Читать «Довлатов вверх ногами» онлайн - страница 33

В Соловьев

А добивался он, казалось, малого - не славы, не чинов, не денег просто работать по специальности, стать литератором. Чтоб, как он однажды съязвил на свой счет, малому кораблю - малое плавание, но плавание, черт возьми, а не простой в порту.

Кто тогда из молодых, талантливых, гонимых не пытался поймать за хвост советского гутенберга?

Бродский, вернувшись из ссылки, как, впрочем, и до, мечтал напечататься в отечестве. Носил стихи во все питерские журналы. Вещал на подъеме в отделах поэзии. В срок справлялся о результате. Огорчался не сильно, но все-таки заметно огорчался. И никогда не интересовался резонами, полагая отказ в порядке вещей.

В "Аврору" он забегал не только со стихами, но и поболтать с приятелями в просторном холле, заглянуть к юмористам, ко мне, к обожавшей его машинистке Ирене, пообщаться с Сашей Шарымовым, ответственным секретарем и англоманом - он тогда тайком переводил стихотворную часть набоковского "Бледного огня". Как раз в отдел поэзии, в котором хозяйничала невежественная поэтесса, полагавшая кентавра сидящим на лошади, а Райнера Марию Рильке - женщиной, Бродский заходил только по крайней надобности.

С печатаньем было глухо, он был, что называется, на пределе и уже намыливался - тогда ещё только книжно - за границу. И обком, и опекуны-соседи из КГБ прекрасно понимали, какое это чреватое состояние.

Насчет гэбистского опекунства. Бродский заметил, что если взять за вершину разнобедренного треугольника, поставленного на Литейном проспекте, "Аврору", то две другие точки этого треугольника упрутся слева в логовище КГБ, справа - в дом Бродского. "Аврора" таким путем - это пункт связи между ним, к "Авроре" приближающимся, и гэбистами, ведущими за ним неусыпный надзор. Ход конем через "Аврору" - и он, хочешь не хочешь, в гостях у КГБ. Или - обратный ход конем - КГБ в гостях у него. В этом не было позерства. Однажды, когда Ося, договорившись зайти в "Аврору", передумал, гэбист под видом автора напрасно прождал его в фойе битый час.

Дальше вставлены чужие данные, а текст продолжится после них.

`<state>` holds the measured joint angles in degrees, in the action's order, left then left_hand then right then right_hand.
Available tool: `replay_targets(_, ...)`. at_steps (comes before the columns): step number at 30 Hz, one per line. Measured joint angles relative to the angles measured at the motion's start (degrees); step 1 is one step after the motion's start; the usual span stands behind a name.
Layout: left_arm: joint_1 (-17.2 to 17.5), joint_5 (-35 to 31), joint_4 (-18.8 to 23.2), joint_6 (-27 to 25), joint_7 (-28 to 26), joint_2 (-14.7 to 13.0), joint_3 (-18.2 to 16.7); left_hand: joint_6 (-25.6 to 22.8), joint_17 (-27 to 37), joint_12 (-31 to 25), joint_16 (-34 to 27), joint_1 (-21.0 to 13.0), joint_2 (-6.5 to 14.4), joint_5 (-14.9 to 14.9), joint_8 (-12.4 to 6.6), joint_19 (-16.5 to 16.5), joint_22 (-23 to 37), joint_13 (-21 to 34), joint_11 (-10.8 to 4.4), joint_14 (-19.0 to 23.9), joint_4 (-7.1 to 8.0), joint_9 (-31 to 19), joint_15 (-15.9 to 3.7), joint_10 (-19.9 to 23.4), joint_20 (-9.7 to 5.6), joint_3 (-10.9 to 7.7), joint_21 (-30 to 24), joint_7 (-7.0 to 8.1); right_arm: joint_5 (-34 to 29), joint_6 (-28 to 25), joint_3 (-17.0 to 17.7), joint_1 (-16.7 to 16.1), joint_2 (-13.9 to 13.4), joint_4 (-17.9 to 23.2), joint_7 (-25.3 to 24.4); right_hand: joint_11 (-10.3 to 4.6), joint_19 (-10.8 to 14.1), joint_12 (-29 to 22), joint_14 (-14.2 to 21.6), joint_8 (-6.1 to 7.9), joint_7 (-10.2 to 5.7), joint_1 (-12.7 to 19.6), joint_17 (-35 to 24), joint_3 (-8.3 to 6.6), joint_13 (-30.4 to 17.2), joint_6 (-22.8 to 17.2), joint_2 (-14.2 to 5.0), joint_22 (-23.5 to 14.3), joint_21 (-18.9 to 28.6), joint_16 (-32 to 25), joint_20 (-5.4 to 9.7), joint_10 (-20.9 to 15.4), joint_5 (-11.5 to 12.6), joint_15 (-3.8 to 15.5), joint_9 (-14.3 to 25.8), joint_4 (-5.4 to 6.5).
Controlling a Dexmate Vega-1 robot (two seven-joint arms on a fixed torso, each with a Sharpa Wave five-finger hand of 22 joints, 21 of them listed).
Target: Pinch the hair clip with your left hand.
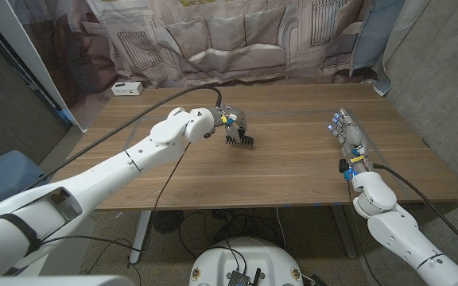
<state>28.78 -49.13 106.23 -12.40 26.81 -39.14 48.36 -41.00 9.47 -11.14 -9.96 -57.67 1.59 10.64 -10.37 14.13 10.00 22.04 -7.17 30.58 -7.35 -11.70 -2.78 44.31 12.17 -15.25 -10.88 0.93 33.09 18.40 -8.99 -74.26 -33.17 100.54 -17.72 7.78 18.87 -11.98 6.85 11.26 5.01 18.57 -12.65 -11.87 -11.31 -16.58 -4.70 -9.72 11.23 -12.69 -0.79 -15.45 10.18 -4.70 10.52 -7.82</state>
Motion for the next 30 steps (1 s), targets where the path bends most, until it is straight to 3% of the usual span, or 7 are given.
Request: replay_targets(30, 0.3, -1.6, -2.8, 1.0, -1.7, 0.8, 1.9, 0.9, 0.0, 0.0, 0.0, 0.5, -0.1, 0.0, 0.00, -0.7, 0.0, -0.3, -0.31, -0.7, -0.23, 0.0, -0.08, -0.7, 0.14, 0.23, 0.0, 0.30, -0.1, 0.7, 0.0, -0.3, 0.2, 0.0, -0.1, 0.31, 0.4, 0.0, 0.0, 0.00, 0.21, 0.3, 0.0, 0.00, 0.0, -0.2, -0.30, 0.0, 0.0, 0.0, 0.39, -0.3, 0.0, 0.00, 0.0, 0.00)
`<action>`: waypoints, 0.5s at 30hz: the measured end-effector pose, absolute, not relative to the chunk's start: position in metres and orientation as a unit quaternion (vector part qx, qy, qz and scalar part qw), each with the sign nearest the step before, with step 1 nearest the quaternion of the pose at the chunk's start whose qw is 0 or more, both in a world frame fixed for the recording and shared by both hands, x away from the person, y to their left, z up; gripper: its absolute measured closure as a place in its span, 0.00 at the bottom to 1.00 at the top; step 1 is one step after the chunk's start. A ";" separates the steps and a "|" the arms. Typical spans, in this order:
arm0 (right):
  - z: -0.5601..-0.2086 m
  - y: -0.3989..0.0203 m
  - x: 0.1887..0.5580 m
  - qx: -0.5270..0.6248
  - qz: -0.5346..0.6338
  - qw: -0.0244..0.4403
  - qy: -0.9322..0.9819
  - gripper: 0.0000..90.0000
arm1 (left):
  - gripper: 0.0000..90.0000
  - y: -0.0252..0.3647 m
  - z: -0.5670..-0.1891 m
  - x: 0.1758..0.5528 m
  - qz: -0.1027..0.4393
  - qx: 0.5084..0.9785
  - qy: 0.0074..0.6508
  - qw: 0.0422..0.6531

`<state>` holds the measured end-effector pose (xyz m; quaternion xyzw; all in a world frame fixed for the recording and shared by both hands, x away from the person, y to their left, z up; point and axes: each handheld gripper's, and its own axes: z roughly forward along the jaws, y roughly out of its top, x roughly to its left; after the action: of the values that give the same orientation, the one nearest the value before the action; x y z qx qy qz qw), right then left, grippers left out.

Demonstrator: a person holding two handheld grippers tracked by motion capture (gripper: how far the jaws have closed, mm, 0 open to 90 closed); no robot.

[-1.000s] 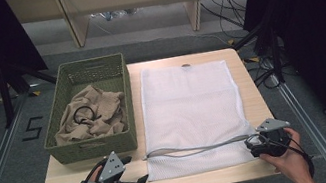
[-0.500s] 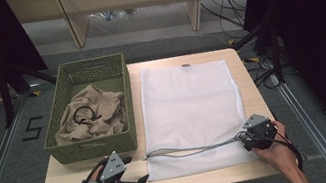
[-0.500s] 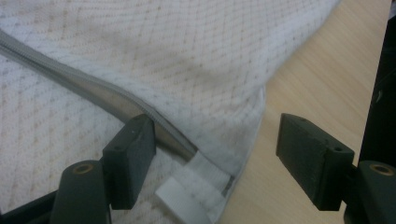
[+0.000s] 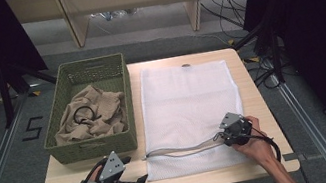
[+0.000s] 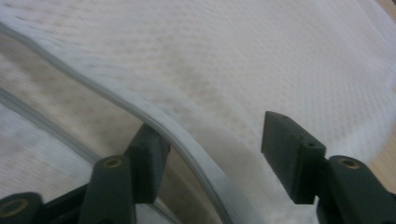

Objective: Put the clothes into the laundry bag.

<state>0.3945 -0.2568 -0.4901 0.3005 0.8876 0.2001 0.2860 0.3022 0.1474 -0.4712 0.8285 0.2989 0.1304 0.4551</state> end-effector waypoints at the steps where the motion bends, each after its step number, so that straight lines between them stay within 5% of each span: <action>1: -0.490 -0.251 0.395 0.291 0.200 0.278 0.893 0.51 | 0.22 0.147 -0.471 0.302 0.130 0.828 0.299 0.456; 15: -0.491 -0.204 0.407 0.238 0.227 0.241 0.913 0.88 | 0.23 0.149 -0.469 0.303 0.133 0.831 0.294 0.453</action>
<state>0.4069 -0.2039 -0.4906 0.2384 0.9130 0.2270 0.2409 0.3034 0.1491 -0.4692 0.8313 0.2937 0.1325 0.4530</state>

Итак, в начале 70-го года Бродскому было внятно предложено занести в "Аврору" подборку стихов на предмет публикации. Бродский занес стремительно. Заметно приободрился. Всегда потрясает этот сияющий эффект надежды посреди кромешной тьмы безнадежности. Авроровская машинистка Ирена, и так в отпаде от Бродского, вдохновенно печатала его стихи. Затаивший надежду, как спартанского лисенка, Бродский излучал на всю редакцию уже нечеловеческое обаяние. Даже тогдашний главный редактор, партийная, но с либеральным уклоном дама Косарева подпала - заручившись, правда, поддержкой обкома - под интенсивные поэтовы чары.

В обкоме, просмотрев Осину подборку, предложили, как положено, что-то изменить. Не сильно и не обидно для автора. Бродский отказался, но заменил другим стихом. Еще пару раз обком и Бродский поиграли в эту чехарду со стишками. И одобренная свыше подборка была, впервые на Осиной памяти, поставлена в номер.